Monteverdi: Vespro della Beata Vergine

Ludus Modalis, Bruno Boterf
Ramée RAM1702

A recording of the Monteverdi Vespers with minimalist scoring and the six-voice Magnificat is a welcome alternative to the plethora of versions with a Praetorius-inspired monumentality that could only have been realised in very few establishments in the early 17th century. While more minimalist versions – beginning with Andrew Parrott’s landmark recording in 1984 – are now the preferred way of hearing performances of the large-scale version that includes the opening toccata, the sonata and the seven-part Magnificat, Ludus Modalis are to be congratulated on providing us with a pared down version, with twelve singers grouped around an organ built by Bernard Boulay after Costanzo Antegnati for the church in Prazac near Angoulême, where this recording was made.

The singers are not random soloists, with little experience of consort or choral singing, but members of the group Ludus Modalis – five sopranos, two altos, three tenors (including Boterf himself) and three basses – formed primarily to sing music of the Renaissance. Their sound is homogeneous, free of modern vibrato and in many ways ideal for the prima prattica. But for some of the singers, the seconda prattica episodes in the psalms as well as in the concerti make demands rather beyond their comfort zone. Like the organ, tuned in a meantone temperament at A=440 with a lot of perfect thirds, the group sing with clarity of sound and clean chording. Their blend with the organ can be heard at its best in Audi Cœlum, where the single notes in the organ bass at cadences can be appreciated.

But there are some question marks in my mind. The first concerns the bassus generalis which Boterf sees as an incipient basso continuo part.  Accordingly he has no qualms in adding to the basic organ two harpsichords (one strung in brass, the other with gut), a bass viol, a bass sackbut and a bass cornett. He uses this array to colour the bass line – and sometimes to reinforce a cantus firmus, as in Nisi Dominus – in a way that seems to me anachronistic and sometimes unmusical: hearing the crochets in the verses with the running bass in Laetatus sum played on a bass sackbut is as odd as using the bass viol with a harpsichord to over-rigidify the fluid bass in Nigra sum.
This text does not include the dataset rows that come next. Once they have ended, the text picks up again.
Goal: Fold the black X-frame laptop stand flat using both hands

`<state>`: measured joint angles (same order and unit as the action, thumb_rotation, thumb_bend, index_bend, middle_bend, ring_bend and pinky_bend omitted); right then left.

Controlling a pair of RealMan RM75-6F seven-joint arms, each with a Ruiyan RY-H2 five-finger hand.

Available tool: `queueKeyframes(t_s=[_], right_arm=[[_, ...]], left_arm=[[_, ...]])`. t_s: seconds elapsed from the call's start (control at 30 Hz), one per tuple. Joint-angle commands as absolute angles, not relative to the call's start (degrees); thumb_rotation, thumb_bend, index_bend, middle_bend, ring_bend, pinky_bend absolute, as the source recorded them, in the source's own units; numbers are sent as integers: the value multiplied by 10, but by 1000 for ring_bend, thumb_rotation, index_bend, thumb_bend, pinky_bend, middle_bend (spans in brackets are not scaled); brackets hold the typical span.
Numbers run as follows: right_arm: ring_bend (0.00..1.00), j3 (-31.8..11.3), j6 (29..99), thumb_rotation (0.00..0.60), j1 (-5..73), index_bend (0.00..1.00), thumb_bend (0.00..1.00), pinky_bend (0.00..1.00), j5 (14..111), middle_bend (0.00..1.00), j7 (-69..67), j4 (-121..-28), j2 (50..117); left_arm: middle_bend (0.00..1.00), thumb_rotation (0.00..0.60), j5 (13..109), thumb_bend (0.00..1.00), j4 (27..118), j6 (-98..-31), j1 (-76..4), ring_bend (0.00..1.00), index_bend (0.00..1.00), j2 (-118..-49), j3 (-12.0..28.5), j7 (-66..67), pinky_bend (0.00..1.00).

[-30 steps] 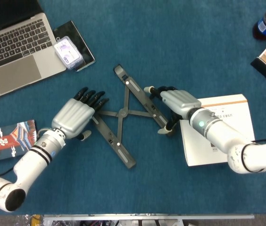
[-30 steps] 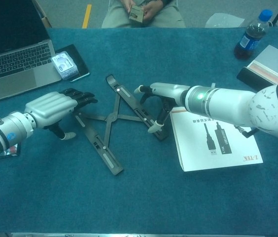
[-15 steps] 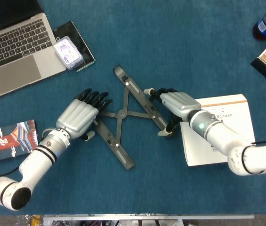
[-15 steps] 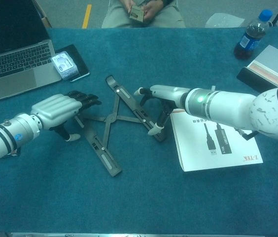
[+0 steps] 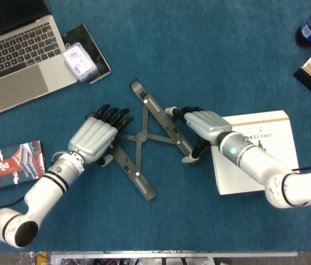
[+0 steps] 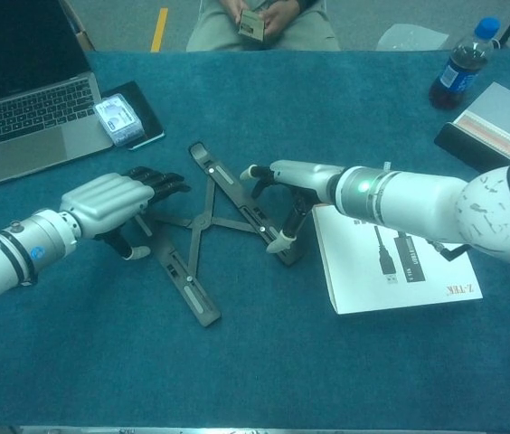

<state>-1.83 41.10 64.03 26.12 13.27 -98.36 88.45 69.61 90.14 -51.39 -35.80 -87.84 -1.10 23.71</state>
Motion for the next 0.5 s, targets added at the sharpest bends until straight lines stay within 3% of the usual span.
queueKeyframes(t_s=[0.03,0.5], right_arm=[[0,-19,411,600,640,0,0,0,262,190,133,-985,886],[0,-25,414,600,639,0,0,0,269,190,133,-998,891]], left_arm=[[0,600,697,264,902,-515,-358,0,0,-879,-11,236,0],[0,600,697,264,908,-519,-359,0,0,-881,-10,234,0]])
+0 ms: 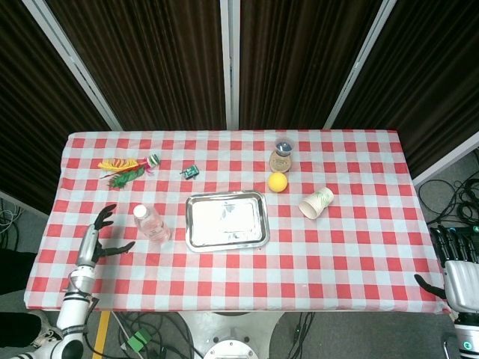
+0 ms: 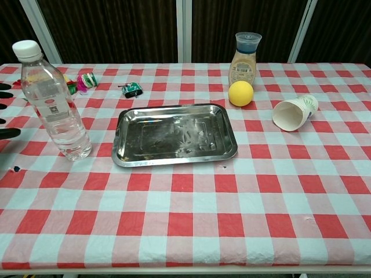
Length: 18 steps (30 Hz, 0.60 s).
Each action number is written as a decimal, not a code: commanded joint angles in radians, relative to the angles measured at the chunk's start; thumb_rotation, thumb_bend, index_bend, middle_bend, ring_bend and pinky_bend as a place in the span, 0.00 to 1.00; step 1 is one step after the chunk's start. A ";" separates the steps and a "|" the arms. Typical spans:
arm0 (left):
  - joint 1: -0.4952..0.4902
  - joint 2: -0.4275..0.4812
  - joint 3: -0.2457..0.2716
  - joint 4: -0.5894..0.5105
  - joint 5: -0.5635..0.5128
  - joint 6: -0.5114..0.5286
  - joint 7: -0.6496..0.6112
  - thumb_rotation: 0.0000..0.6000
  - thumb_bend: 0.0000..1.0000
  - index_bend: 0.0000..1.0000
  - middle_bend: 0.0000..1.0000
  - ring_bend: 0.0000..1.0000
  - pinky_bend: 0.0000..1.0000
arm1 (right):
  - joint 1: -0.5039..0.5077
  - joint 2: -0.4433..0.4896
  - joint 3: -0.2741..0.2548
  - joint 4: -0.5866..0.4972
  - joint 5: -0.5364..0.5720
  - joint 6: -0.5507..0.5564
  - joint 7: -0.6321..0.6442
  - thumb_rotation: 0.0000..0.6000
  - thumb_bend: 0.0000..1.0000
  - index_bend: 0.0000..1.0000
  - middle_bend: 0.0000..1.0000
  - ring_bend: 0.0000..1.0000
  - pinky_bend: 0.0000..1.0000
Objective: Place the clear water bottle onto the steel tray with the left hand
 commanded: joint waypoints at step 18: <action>-0.040 -0.070 -0.019 -0.027 0.067 0.005 -0.059 1.00 0.00 0.19 0.19 0.14 0.21 | 0.003 0.007 0.007 -0.016 0.034 -0.033 -0.005 1.00 0.08 0.02 0.04 0.00 0.00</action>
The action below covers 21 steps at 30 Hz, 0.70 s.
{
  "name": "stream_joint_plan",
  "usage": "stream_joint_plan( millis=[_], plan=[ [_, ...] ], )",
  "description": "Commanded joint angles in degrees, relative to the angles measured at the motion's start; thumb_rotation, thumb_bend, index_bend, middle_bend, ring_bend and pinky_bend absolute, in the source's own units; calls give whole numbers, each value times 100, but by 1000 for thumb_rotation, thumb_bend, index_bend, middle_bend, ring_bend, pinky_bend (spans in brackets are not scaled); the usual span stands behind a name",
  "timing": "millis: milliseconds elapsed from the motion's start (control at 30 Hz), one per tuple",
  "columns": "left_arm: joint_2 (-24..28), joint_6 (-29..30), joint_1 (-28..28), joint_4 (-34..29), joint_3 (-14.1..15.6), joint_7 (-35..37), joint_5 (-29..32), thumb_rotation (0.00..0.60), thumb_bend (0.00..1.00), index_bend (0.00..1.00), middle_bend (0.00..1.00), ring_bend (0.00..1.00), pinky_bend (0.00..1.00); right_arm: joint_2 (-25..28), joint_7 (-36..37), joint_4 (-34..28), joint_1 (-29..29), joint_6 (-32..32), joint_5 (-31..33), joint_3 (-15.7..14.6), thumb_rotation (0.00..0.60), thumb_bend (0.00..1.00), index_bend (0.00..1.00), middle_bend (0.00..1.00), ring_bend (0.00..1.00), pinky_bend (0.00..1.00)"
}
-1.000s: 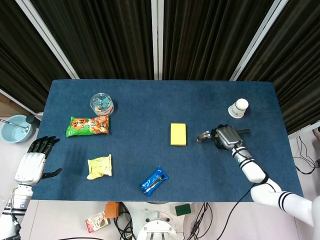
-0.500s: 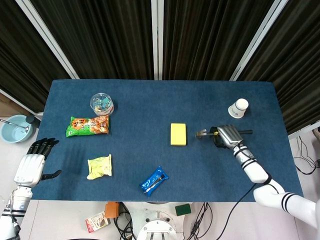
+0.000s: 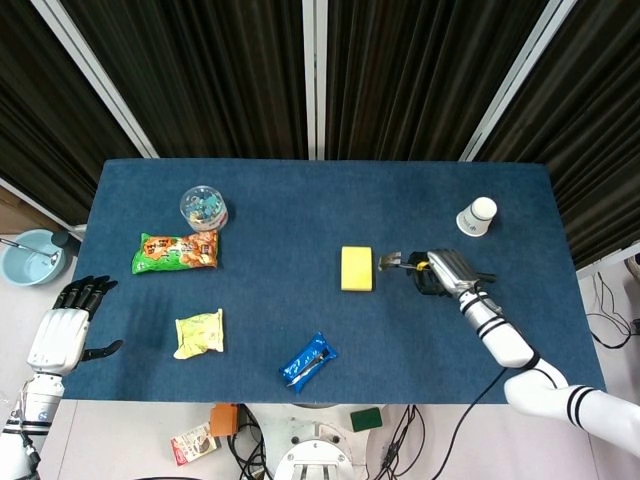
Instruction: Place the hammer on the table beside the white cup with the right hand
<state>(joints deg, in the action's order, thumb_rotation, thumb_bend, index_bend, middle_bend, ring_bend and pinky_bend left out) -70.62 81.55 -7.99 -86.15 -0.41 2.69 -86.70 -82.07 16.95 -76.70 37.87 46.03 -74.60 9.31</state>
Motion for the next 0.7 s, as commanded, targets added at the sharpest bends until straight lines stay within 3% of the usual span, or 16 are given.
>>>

The incongruity is heightened when we hear the ritornelli between the verses of the hymn Ave Maris Stella played on differing combinations of these basso continuo instruments, with the wind and string members taking what are sometimes tenor lines in the ritornelli. Why – since he properly omits the ritornelli in Dixit Dominus – does he choose to retain them in these highly questionable instrumentations in the hymn?

Boterf is aware of the liturgical context of this part of Monteverdi’s 1610 publication and adds antiphons from the Common of the Blessed Virgin Mary, repeating them after each psalm. His solution to the gap left by the un-performable Sonata is ingenious. He uses a Recercar con obligo di cantar la quinta parte senza toccarla by Girolamo Frescobaldi, where he gives the wordless sung fifth part to the sopranos, fitting the words: Sancta Maria, ora pro nobis to it; and he doubles the organ tenor with bass cornett and the bass line with the sackbut.

But his treatment of the opening versicle and response is muddled liturgically. He has the opening Versicle: Deus in adjutorium sung by the cantor (officiant) and answered by all the male voices in plain Gregorian tone for Domine ad adjuvandum, but then breaks into the D chords of Monteverdi’s six part Response at Gloria Patri, only to have the Gregorian resume at Sicut before reverting to Monteverdi’s setting at Et in saecula, creating a liturgically unwarranted break up in the lines, presumably to preserve Monteverdi’s setting of Alleluia.

In the psalm settings, Boterf does not always make a clear distinction between the alternating verse structure – a feature of both Dixit Dominus and Laetatus sum; and not everyone will like his rather wooden approach to the tempi and changes in proportion in Laudate pueri and the Magnificat.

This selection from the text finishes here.